Try it: Find the string "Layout" in the listing and report every line that has it.

>>>>>

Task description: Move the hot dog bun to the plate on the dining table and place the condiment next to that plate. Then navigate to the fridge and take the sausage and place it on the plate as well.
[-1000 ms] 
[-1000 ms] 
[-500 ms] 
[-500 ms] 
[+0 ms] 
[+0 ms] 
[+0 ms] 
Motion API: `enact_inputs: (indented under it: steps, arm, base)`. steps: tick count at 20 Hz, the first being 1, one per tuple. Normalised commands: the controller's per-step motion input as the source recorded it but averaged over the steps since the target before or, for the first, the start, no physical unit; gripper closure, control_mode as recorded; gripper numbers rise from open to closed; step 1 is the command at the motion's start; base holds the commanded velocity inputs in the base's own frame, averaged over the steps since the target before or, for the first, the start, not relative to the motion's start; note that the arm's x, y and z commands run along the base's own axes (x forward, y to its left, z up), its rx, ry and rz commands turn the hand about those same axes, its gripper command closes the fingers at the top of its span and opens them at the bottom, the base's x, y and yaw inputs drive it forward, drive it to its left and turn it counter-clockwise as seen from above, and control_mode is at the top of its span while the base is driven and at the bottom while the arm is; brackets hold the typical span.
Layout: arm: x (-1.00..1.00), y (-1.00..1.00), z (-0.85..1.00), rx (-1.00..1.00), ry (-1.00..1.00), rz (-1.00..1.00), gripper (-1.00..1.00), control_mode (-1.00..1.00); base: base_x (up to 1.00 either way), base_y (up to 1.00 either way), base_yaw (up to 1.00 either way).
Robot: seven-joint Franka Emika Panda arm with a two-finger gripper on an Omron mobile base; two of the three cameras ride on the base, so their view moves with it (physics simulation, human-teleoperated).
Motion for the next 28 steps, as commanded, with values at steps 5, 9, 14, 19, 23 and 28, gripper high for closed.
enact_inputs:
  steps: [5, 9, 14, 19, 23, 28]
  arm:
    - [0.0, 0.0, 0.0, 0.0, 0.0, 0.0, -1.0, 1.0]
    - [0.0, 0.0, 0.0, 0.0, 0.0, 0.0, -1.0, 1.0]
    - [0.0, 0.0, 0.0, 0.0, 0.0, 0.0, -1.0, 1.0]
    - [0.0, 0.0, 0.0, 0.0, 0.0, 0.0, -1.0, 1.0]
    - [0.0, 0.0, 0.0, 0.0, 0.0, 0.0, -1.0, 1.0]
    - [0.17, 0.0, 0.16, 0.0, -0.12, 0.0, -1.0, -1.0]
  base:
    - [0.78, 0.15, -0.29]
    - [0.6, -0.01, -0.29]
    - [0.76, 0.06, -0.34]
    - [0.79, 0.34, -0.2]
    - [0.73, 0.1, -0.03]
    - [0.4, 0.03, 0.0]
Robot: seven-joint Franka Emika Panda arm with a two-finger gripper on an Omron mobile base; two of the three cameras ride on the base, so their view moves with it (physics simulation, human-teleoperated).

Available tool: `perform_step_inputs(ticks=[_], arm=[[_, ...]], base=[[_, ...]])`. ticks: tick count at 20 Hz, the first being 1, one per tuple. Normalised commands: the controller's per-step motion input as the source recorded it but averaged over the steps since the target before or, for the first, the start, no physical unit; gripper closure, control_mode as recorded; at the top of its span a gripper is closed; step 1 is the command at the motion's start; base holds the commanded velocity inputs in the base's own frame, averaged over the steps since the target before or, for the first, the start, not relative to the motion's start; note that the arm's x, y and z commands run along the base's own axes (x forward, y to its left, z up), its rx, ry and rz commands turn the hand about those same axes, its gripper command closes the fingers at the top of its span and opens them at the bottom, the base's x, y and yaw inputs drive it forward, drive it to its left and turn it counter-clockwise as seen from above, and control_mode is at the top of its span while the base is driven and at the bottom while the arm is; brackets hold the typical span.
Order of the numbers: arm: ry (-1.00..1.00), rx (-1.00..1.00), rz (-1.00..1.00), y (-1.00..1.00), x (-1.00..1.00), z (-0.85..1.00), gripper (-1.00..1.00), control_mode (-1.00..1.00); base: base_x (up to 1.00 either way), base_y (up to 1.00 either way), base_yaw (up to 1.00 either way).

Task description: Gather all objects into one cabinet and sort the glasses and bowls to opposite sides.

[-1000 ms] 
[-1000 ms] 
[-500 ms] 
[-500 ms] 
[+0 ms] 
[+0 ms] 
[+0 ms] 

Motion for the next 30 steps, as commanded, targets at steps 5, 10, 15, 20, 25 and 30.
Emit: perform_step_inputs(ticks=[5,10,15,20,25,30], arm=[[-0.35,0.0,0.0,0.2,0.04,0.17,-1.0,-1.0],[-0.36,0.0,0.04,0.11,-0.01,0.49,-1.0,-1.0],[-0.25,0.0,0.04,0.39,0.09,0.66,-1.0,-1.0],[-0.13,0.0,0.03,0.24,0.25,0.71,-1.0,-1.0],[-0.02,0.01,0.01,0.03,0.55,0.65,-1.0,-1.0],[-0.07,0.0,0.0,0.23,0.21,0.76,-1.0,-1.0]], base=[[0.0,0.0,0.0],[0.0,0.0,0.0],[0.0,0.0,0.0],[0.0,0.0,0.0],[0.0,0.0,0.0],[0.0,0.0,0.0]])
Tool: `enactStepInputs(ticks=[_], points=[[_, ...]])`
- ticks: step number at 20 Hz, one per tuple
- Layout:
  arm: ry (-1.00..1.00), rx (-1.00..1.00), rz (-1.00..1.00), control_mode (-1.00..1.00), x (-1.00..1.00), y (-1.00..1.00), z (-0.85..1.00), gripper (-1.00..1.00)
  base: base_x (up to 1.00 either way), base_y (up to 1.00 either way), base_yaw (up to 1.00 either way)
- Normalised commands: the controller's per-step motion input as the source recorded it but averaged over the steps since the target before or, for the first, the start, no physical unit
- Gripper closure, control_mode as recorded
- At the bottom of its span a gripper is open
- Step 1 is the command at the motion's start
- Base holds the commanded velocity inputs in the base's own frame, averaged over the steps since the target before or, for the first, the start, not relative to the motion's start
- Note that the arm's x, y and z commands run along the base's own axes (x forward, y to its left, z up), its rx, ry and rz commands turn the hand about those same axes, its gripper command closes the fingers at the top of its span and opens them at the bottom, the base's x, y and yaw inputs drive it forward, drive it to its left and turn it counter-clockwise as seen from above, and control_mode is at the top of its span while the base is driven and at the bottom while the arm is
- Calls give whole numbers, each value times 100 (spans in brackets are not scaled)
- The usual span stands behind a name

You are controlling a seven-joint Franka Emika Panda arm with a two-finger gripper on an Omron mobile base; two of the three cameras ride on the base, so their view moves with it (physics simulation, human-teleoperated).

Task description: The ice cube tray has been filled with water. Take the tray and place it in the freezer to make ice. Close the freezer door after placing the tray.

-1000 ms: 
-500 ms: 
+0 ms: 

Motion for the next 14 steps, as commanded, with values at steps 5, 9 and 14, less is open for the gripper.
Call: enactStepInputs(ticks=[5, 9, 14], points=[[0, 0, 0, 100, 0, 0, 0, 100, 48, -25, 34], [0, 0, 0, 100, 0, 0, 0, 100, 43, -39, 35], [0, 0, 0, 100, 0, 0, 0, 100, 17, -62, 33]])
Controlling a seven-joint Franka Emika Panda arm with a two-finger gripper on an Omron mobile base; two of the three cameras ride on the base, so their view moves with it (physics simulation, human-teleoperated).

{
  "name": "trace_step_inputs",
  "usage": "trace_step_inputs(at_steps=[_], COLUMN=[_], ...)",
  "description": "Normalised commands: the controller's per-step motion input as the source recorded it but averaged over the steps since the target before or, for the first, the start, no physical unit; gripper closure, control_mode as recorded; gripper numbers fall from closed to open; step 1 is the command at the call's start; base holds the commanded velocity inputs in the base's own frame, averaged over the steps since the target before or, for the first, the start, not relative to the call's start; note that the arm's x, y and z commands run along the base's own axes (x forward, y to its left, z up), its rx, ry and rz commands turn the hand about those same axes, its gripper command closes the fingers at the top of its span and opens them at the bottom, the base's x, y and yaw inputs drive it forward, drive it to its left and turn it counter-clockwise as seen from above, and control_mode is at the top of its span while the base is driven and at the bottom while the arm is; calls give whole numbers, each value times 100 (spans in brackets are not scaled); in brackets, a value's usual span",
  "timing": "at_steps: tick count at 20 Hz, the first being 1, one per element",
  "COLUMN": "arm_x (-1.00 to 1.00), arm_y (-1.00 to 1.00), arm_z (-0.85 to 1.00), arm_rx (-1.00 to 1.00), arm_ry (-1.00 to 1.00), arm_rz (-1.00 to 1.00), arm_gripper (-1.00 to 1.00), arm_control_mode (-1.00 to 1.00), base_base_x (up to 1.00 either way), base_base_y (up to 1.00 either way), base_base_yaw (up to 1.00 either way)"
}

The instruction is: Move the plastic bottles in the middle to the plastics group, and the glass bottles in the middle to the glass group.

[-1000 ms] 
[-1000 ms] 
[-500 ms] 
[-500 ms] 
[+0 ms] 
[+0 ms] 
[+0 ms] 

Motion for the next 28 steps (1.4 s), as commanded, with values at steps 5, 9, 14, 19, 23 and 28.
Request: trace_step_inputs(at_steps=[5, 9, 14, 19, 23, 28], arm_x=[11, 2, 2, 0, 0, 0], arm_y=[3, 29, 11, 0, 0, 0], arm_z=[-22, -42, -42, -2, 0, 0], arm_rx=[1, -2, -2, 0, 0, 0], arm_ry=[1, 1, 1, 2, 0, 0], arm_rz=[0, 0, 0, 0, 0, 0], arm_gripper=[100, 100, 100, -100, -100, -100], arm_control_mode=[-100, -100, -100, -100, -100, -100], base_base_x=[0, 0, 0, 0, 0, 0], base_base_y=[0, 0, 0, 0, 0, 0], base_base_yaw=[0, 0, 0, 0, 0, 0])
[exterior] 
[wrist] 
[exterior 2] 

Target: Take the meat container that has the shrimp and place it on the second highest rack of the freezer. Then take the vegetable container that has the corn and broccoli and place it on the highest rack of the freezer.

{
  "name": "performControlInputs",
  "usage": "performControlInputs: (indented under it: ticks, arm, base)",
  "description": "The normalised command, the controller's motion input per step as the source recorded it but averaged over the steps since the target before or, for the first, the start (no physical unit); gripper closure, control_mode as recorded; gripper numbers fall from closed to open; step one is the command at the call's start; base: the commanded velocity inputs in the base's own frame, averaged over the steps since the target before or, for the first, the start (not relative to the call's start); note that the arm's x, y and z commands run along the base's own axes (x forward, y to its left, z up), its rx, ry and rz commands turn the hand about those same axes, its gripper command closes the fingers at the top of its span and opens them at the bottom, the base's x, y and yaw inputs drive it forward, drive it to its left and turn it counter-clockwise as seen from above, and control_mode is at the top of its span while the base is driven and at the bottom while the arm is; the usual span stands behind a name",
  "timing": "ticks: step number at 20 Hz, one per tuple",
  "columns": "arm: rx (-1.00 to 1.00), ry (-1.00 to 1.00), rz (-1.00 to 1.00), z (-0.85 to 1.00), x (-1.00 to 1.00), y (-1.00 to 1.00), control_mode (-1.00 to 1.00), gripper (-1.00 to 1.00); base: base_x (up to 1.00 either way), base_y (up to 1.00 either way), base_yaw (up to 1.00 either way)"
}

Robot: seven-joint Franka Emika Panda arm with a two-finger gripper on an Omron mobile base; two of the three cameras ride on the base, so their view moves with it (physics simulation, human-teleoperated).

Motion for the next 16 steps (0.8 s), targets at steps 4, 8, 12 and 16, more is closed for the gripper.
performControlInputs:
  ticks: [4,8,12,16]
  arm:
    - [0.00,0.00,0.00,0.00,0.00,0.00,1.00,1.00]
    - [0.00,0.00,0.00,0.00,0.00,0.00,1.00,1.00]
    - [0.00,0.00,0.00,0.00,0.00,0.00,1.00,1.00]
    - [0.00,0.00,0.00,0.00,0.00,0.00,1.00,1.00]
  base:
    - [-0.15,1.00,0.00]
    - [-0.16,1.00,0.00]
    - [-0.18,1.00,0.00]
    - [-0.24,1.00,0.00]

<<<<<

Your response:
Layout: arm: x (-1.00..1.00), y (-1.00..1.00), z (-0.85..1.00), rx (-1.00..1.00), ry (-1.00..1.00), rz (-1.00..1.00), gripper (-1.00..1.00), control_mode (-1.00..1.00); base: base_x (up to 1.00 either way), base_y (up to 1.00 either way), base_yaw (up to 1.00 either way).
- Layout:

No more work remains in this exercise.